In this new study, published recently in the journal Respiratory Research, in an article entitled “Derivation of Therapeutic Lung Spheroid Cells from Minimally Invasive Transbronchial Pulmonary Biopsies”, the researchers were able to demonstrate that they could harvest lung stem cells from people using a relatively noninvasive doctor’s office technique. Consequently, the scientists were then able to multiply the harvested lung cells in the lab to yield enough cells sufficient for human therapy.
This new evidence was based upon previous work done by these investigators, published in Stem Cells Translational Medicine, where the authors provided clear evidence that using a rodent model of IPF—a chronic, irreversible, and ultimately fatal disease characterized by a progressive decline in lung function—could be successfully treated with the same type of lung stem cell as generated in the current work.
“We think the properties of these cells make them potentially therapeutic for a wide range of lung fibrosis diseases,” explained co-senior study investigator Ke Cheng, Ph.D., an associate professor in NCSU’s department of molecular biomedical sciences and the UNC/NCSU joint department of biomedical engineering.
Currently, the two FDA-approved drug treatments for IPF reduce symptoms but do not stop the underlying disease process. The only effective treatment is a lung transplant, which carries a high mortality risk and involves the long-term use of immunosuppressive drugs. These diseases of the lung involve the buildup of fibrous, scar-like tissue, typically due to chronic lung inflammation. As this fibrous tissue replaces working lung tissue, the lungs become less able to transfer oxygen to the blood. Patients ultimately are at risk of early death from respiratory failure. In the case of IPF, which has been linked to smoking, most patients live for fewer than five years after diagnosis.
In the current study, the research team set their focus on a set of stem cells and support cells that reside in the lungs and can be reliably cultured from biopsied lung tissue. The cells are called lung spheroid cells for the distinctive sphere-like structures they form in culture. Previous studies showed that lung spheroid cells have powerful regenerative properties when applied to a mouse model of lung fibrosis. In their therapeutic activity, these cells also outperformed other non-lung-derived stem cells known as mesenchymal stem cells, which are also under investigation to treat fibrosis.
The scientists showed that they could obtain lung spheroid cells from human lung disease patients with a relatively noninvasive procedure called a transbronchial biopsy. “We snip tiny, seed-sized samples of airway tissue using a bronchoscope,” Dr. Lobo remarked. “This method involves far less risk to the patient than does a standard, chest-penetrating surgical biopsy of lung tissue.”

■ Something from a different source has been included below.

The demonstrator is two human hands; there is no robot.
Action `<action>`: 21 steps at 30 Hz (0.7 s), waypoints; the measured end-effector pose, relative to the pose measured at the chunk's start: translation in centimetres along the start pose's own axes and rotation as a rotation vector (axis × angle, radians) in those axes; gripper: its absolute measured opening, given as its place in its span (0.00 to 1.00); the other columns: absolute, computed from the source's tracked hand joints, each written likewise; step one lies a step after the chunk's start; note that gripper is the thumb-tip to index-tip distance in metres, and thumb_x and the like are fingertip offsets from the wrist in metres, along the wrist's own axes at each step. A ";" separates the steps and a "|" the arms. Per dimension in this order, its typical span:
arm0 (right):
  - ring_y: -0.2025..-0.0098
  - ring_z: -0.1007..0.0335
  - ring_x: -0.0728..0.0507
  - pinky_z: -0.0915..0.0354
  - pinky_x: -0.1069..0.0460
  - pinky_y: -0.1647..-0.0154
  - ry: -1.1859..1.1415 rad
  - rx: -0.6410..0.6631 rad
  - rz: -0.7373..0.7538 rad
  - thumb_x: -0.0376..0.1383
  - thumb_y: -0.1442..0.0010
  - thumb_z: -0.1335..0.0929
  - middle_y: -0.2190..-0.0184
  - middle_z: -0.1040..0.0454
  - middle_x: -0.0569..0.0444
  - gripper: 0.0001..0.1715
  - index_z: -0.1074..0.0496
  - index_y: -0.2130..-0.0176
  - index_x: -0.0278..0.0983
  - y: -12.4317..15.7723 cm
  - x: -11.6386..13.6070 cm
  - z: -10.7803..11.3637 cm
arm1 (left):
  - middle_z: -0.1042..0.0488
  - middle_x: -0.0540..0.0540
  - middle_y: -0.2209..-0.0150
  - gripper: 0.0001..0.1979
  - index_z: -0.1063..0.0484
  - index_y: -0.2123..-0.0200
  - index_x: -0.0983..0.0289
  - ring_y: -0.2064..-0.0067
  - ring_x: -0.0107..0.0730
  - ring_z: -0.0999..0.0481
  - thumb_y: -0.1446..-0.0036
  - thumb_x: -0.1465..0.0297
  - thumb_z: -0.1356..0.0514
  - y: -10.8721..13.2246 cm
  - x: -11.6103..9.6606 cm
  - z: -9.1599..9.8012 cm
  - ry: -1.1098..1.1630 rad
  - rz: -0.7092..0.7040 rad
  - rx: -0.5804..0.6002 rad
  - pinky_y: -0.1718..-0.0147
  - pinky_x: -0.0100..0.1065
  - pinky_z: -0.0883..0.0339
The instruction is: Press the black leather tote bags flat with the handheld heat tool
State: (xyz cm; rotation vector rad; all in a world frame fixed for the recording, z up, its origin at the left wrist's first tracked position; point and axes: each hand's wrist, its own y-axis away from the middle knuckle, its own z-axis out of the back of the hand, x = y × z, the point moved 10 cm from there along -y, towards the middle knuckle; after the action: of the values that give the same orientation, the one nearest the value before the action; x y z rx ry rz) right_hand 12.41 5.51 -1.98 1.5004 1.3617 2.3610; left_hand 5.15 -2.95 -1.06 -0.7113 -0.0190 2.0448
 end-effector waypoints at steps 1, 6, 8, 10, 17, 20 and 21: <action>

Once isolated, the researchers cultured lung spheroid cells from these tiny tissue samples until they were numerous enough—in the tens of millions—to be delivered therapeutically. When they infused the cells intravenously into mice, they found that most of the cells gathered in the animals’ lungs.
“These cells are from the lung, and so in a sense, they’re happiest, so to speak, living and working in the lung,” Dr. Cheng stated. “The treatment was safe and effective whether the lung spheroid cells were derived from the recipients’ own lungs or the lungs of an unrelated strain of rats,” Lobo said. “In other words, even if the donated stem cells were foreign, they did not provoke a harmful immune reaction in the recipient animals, as transplanted tissue normally does.”
The researcher’s expectation is that when used therapeutically in humans, lung spheroid cells initially would be derived from the patient to minimize any immune-rejection risk. Ultimately, however, to obtain enough cells for widespread clinical use, doctors might harvest them from healthy volunteers, as well as from whole lungs obtained from organ donation networks. The stem cells could later be used in patients as is or matched immunologically to recipients in much the same way transplanted organs are typically matched.